=== Exercise requirements ===
Your reply must be one number: the count of lines in the data below that contain "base".

======== Dataset section

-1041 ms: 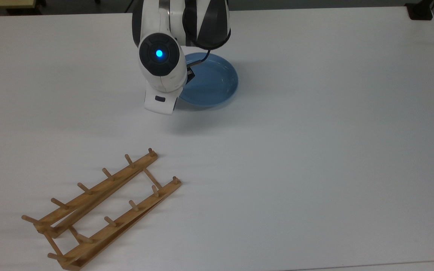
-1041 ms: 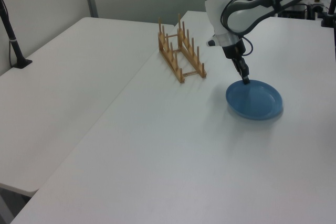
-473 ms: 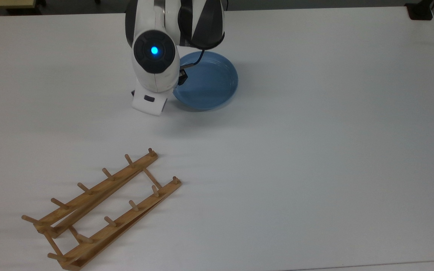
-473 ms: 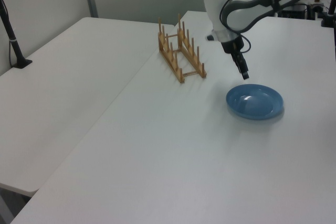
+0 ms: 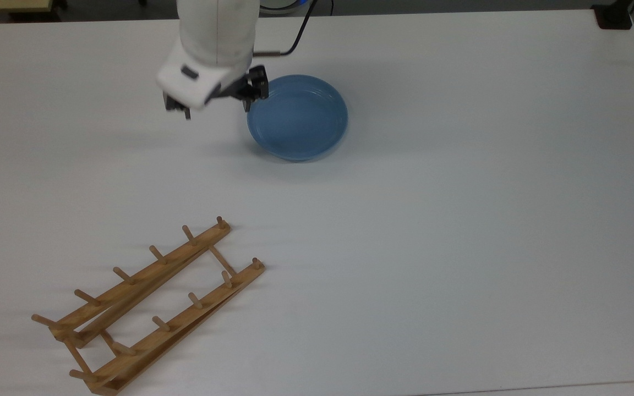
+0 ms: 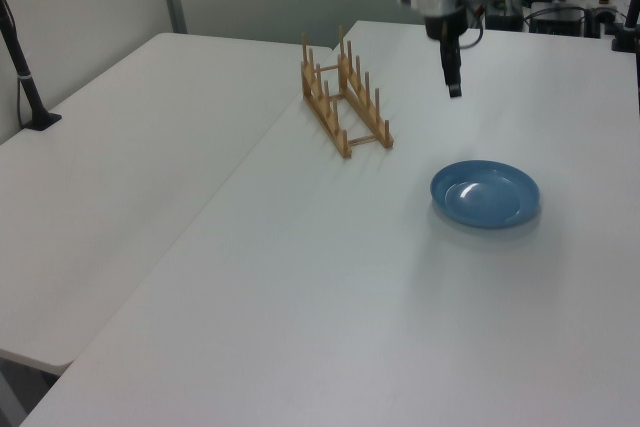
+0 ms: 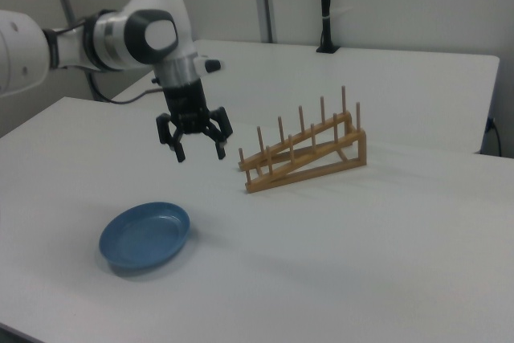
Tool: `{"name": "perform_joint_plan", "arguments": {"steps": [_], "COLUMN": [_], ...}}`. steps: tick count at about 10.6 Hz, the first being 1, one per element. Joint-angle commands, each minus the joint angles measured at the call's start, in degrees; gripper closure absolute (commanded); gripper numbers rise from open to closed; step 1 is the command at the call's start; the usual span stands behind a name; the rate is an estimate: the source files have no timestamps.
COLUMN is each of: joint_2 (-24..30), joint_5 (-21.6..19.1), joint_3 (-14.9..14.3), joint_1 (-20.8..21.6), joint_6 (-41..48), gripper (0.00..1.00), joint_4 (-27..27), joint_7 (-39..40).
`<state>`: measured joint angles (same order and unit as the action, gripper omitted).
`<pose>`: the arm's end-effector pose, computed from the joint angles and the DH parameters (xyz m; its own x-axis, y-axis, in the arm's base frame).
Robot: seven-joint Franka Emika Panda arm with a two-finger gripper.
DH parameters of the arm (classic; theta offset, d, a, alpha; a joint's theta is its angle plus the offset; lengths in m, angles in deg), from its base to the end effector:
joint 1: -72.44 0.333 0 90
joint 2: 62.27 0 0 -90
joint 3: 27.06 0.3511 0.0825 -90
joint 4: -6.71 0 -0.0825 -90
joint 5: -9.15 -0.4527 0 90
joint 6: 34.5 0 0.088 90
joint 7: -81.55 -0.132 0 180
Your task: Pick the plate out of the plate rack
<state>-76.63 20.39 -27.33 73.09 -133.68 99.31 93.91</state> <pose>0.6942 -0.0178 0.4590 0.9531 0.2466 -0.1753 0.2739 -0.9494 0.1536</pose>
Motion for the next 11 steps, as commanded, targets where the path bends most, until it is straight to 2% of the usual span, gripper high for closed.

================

=== Exercise response ===
2